Чтобы получить наборы данных профилирования рибосом из архива чтения последовательностей, загрузите реплицированные образцы группы обработки si-eIFe и переименуйте их, выполнив команду. Затем загрузите реплицированные образцы контрольной группы и переименуйте их, выполнив команду. Чтобы удалить загрязнение рРНК, начните индексацию эталонных последовательностей рРНК, выполнив команду.
После индексации выровняйте показания по ссылке на рРНК, чтобы исключить показания, исходящие от рРНК, выполнив команду. Начните с создания индекса генома, выполнив команду. Затем выровняйте чистые чтения без загрязнения рРНК по созданной ссылке, выполнив команду, а затем отсортируйте и индексируйте файлы выравнивания, выполнив команду.
Подготовьте аннотации стенограммы, выполнив команду. Выберите защищенные рибосомы фрагменты определенной длины и определите их позиции P-site, выполнив команду. Отредактируйте файлы конфигурации для каждого примера и объедините их.
Затем запустите RiboCode, выполнив команду. Частотное распределение длин считывания показало, что большинство защищенных рибосомных фрагментов соответствуют от 25 до 35 нуклеотидов. Местоположения P-участка для различных длин защищенных рибосом фрагментов были определены путем изучения расстояний от их пяти основных концов до аннотированных кодонов запуска и остановки.
Результаты картирования показывают, что 10 394 гена кодируют аннотированные открытые кадры чтения. Кроме того, 509 и 168 генов кодируют открытые кадры чтения вверх и вниз по течению, в то время как 939 генов кодируют либо восходящие, либо нисходящие открытые кадры чтения, перекрывающиеся известными аннотированными открытыми кадрами чтения. Кроме того, 68 генов, кодирующих белки, и 2 601 некодирующий ген кодируют новые открытые кадры чтения.
Распределение длин показало, что восходящие, нисходящие, новые и перекрывающиеся открытые кадры чтения были короче, чем аннотированные открытые кадры чтения. Относительное количество фрагментов, защищенных рибосомами, было рассчитано для каждого открытого кадра считывания, показав, что плотность рибосом восходящих открытых кадров считывания была значительно выше в клетках с дефицитом eIF3e, чем в контрольных клетках. Анализ метагенов показал, что масса рибосом застряла между кодонами 25 и 75 ниже по течению от стартового кодона, предполагая, что удлинение трансляции может быть заблокировано на ранней стадии клеток с дефицитом eIF3e.

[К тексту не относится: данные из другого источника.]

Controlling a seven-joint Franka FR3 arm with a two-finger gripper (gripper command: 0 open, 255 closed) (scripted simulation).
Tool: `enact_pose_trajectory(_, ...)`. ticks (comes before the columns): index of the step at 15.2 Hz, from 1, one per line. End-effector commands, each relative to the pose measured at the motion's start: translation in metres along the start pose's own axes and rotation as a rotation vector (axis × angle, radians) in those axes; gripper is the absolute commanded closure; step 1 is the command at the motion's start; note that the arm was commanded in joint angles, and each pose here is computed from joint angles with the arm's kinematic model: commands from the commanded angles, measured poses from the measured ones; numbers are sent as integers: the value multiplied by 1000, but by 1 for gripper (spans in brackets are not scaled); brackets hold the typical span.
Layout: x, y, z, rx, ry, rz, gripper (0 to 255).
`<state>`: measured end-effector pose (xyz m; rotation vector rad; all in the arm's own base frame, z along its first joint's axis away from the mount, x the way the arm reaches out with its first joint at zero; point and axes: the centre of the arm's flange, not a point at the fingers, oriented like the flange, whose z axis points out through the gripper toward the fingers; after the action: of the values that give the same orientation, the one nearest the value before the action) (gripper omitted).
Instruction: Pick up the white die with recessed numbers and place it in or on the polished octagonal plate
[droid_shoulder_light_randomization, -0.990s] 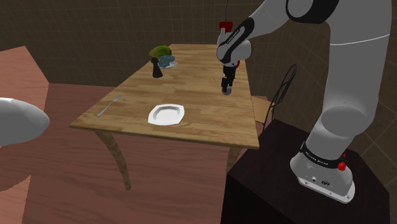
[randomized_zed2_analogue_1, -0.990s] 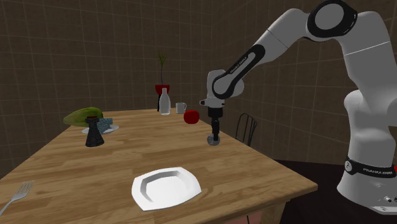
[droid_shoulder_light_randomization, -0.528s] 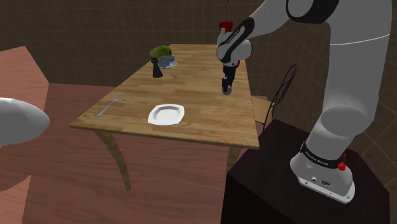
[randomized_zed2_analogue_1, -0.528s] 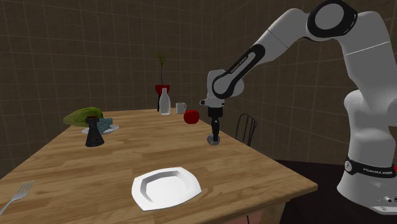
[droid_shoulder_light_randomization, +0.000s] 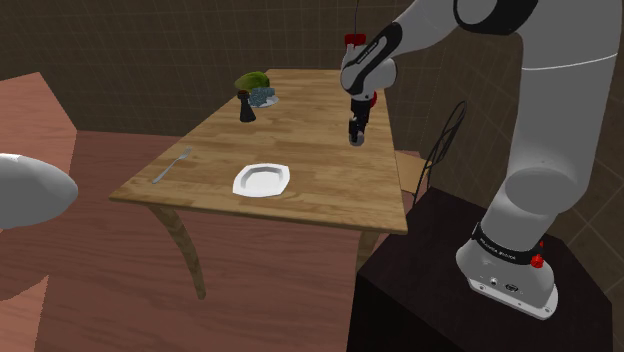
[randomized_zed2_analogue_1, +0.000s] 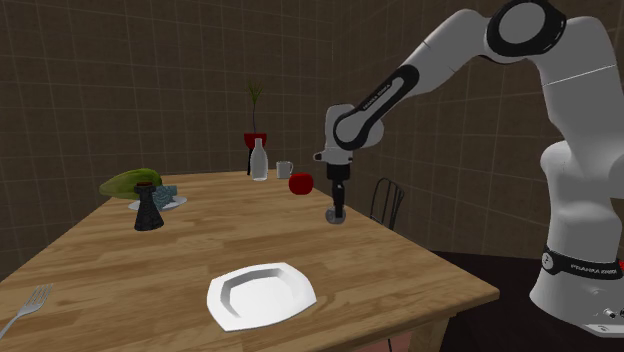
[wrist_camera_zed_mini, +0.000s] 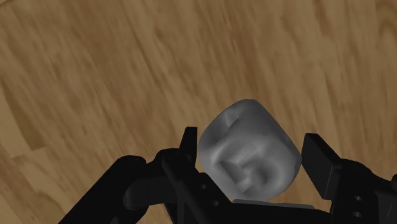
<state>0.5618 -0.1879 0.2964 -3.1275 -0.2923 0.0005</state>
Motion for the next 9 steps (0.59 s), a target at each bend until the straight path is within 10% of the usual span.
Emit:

Были исследованы профили плотности P-сайтов для восходящих открытых кадров считывания PSMA6 и последующих открытых кадров считывания гена SENP3-EIF4A1, демонстрирующих закономерности периодичности и плотности фрагментов, защищенных рибосомами. Проверка расположения считываний вокруг начальных и стоп-кодонов известных областей кодирования белка необходима для оценки периодических свойств считываний для каждой длины. RiboCode, вместе с другим инструментом командной строки, RiboMiner также может выполнять контроль качества и множественные анализы, такие как количественная оценка и визуализация занятости рибосом на прогнозируемых открытых кадрах чтения.
Этот вычислительный инструмент обеспечивает высокую пропускную способность для идентификации неканонических событий трансляции с данными профилирования рибосом в конкретных физиологических контекстах и того, как трансляция модулируется в ответ на стимул.